→ **SOURCE INFORMATION**:
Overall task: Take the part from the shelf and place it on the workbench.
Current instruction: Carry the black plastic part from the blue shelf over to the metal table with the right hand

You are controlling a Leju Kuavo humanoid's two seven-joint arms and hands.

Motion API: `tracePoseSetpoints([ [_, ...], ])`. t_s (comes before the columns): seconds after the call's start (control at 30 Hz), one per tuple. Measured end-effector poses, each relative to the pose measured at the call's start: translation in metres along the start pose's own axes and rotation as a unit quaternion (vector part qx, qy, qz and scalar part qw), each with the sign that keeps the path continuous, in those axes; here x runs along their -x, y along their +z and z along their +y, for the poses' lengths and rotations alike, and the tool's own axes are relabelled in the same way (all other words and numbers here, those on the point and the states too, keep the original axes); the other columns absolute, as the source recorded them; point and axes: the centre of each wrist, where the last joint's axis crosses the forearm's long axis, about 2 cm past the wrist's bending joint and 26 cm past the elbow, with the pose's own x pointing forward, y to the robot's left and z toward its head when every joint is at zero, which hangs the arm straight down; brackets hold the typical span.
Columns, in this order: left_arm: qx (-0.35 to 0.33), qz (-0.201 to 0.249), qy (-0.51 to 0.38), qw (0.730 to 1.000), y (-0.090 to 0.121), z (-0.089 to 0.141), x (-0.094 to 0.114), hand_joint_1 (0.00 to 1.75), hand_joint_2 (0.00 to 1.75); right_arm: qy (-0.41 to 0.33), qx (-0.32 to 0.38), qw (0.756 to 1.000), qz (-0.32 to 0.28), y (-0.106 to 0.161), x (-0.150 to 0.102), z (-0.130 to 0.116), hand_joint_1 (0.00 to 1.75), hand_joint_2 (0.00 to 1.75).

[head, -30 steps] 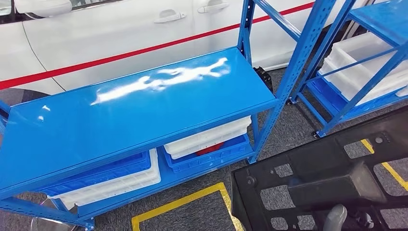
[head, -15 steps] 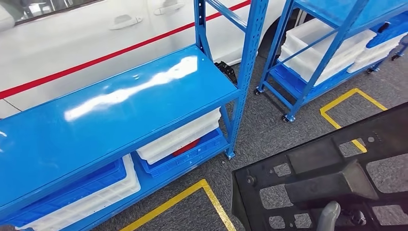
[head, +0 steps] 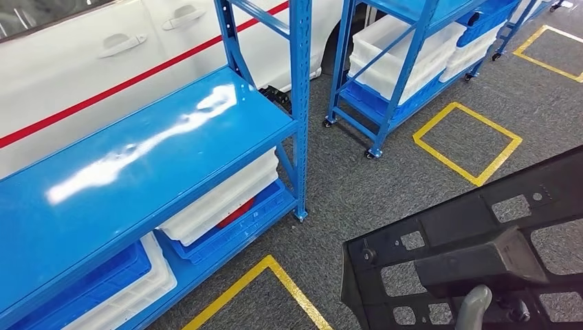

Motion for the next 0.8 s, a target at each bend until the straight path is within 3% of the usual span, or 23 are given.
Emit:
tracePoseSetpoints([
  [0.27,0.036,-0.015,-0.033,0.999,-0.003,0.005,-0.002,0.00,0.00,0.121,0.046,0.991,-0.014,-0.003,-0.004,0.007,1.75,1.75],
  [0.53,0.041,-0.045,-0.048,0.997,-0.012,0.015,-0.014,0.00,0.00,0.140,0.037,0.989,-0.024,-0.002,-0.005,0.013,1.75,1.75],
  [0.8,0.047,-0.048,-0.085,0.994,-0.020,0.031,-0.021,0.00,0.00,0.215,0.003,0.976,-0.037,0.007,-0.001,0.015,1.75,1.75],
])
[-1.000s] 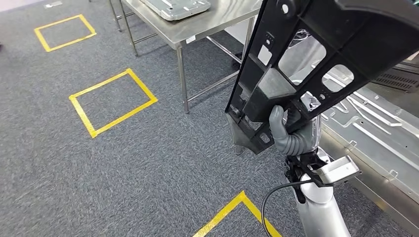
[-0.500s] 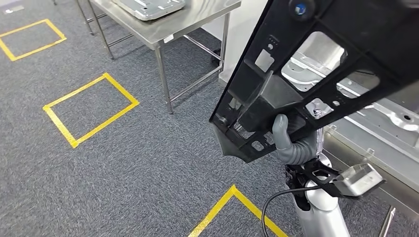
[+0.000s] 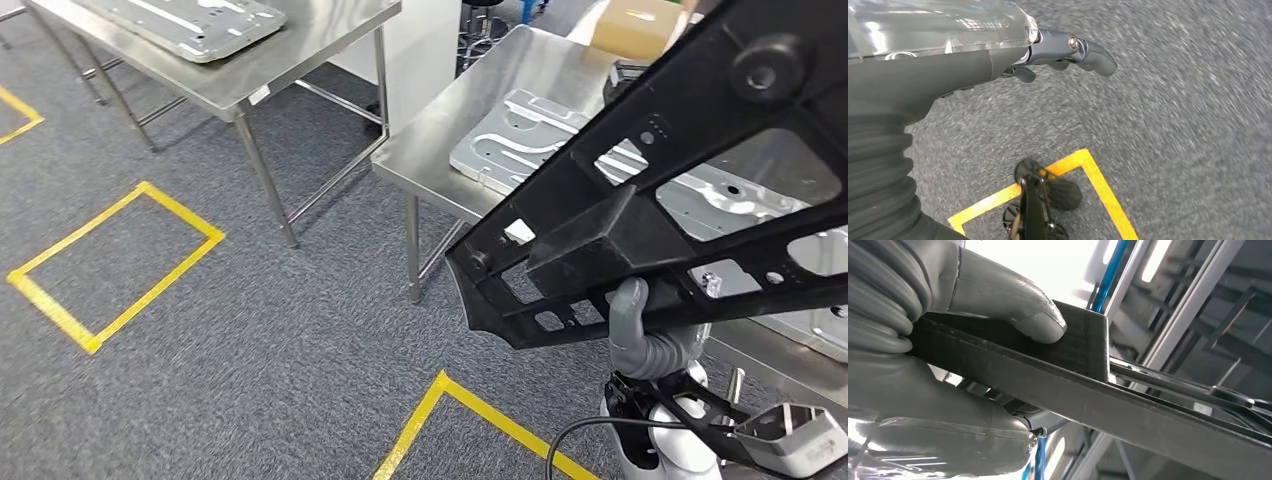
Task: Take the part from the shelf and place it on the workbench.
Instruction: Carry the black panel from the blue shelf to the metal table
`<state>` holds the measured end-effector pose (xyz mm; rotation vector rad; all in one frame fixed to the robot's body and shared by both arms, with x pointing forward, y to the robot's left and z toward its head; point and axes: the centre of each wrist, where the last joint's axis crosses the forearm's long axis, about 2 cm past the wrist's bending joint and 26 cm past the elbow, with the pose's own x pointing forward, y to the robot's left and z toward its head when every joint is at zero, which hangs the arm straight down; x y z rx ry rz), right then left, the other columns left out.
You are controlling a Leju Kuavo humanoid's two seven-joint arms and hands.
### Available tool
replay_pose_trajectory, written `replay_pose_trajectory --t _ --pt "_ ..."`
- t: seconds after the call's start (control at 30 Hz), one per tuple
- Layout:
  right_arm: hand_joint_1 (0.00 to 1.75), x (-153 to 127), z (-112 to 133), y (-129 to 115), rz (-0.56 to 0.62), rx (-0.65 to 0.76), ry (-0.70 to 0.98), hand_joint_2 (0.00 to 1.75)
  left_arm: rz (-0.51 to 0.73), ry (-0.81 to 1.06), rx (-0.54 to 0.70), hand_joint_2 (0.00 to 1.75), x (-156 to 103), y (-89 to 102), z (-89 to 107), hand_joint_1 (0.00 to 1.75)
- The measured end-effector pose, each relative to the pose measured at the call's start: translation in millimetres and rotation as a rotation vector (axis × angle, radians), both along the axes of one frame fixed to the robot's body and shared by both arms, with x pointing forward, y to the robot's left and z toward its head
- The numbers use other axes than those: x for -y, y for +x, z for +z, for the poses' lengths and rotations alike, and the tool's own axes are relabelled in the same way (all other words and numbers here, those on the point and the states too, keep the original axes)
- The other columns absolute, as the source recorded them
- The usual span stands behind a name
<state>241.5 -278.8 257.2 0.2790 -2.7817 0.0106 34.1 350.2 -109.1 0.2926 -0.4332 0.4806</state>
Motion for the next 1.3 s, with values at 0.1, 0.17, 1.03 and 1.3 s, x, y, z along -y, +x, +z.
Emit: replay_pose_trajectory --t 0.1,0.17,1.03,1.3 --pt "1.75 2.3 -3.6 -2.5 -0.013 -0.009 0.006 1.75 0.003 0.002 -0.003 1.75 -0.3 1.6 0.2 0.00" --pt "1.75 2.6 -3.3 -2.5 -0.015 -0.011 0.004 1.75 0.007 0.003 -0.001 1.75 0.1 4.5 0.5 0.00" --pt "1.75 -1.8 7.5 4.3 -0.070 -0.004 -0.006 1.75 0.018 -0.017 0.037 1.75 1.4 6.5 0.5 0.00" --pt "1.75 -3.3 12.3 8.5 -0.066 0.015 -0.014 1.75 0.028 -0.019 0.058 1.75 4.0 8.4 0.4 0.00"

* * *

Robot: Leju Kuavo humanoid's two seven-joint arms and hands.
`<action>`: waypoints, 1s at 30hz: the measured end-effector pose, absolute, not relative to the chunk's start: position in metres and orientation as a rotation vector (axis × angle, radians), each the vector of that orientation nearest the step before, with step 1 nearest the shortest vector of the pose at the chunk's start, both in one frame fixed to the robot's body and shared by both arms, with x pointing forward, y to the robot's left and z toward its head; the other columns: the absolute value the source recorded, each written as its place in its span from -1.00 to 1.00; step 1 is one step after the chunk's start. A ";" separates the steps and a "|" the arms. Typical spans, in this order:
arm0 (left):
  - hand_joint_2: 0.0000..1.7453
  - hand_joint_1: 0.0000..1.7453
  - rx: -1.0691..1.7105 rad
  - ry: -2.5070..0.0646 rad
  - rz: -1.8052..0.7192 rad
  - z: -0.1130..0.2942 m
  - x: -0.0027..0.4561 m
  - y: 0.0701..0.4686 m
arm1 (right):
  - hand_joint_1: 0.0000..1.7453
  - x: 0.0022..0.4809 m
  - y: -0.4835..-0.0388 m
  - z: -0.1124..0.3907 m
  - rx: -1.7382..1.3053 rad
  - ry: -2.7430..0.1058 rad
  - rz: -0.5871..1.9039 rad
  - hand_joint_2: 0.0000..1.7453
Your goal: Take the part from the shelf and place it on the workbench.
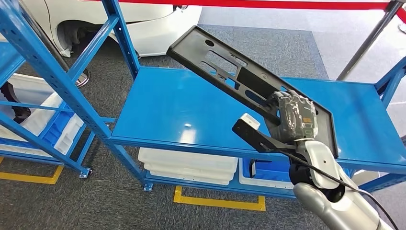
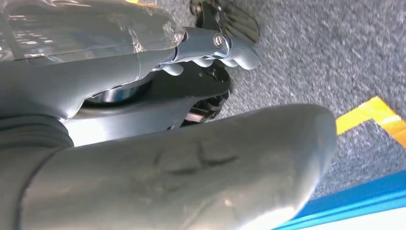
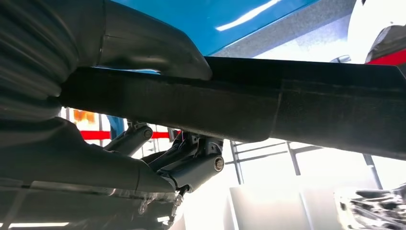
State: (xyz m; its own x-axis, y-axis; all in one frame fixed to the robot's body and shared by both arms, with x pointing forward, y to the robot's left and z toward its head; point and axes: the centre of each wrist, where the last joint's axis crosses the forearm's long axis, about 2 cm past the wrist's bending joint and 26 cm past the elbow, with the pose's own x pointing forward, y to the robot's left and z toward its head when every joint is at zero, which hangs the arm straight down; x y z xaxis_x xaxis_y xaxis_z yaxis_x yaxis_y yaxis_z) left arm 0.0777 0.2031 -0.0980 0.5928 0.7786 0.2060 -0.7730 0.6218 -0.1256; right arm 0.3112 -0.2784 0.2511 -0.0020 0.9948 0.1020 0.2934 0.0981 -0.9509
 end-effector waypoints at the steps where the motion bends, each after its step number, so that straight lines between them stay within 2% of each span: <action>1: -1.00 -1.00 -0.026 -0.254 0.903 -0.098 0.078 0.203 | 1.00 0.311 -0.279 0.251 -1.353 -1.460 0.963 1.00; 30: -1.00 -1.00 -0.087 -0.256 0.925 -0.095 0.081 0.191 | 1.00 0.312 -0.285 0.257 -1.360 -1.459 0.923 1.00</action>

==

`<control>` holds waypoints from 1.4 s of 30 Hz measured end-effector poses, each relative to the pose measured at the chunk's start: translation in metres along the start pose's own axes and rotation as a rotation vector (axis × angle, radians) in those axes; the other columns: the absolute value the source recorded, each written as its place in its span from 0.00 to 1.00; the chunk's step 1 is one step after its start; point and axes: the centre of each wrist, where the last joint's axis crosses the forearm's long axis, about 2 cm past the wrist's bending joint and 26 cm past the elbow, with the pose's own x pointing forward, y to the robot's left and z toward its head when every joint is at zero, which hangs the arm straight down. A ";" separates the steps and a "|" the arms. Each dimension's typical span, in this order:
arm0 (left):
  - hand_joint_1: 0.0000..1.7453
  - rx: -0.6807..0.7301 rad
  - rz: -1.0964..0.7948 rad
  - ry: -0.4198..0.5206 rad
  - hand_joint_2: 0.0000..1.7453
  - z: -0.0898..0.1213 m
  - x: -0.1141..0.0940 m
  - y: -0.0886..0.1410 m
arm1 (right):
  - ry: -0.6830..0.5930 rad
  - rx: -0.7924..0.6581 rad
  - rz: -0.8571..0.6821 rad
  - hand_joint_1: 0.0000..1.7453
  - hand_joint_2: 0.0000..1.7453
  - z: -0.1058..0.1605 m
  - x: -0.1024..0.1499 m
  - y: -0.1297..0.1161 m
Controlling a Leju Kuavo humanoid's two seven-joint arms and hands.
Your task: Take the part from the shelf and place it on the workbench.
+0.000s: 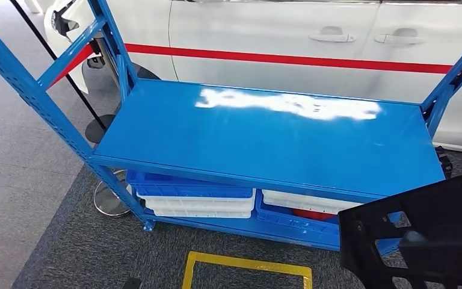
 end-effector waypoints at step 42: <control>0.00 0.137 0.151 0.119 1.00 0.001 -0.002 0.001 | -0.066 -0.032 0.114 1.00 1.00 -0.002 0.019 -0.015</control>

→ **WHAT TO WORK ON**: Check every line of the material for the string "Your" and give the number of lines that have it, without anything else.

→ **WRITTEN RESPONSE**: 2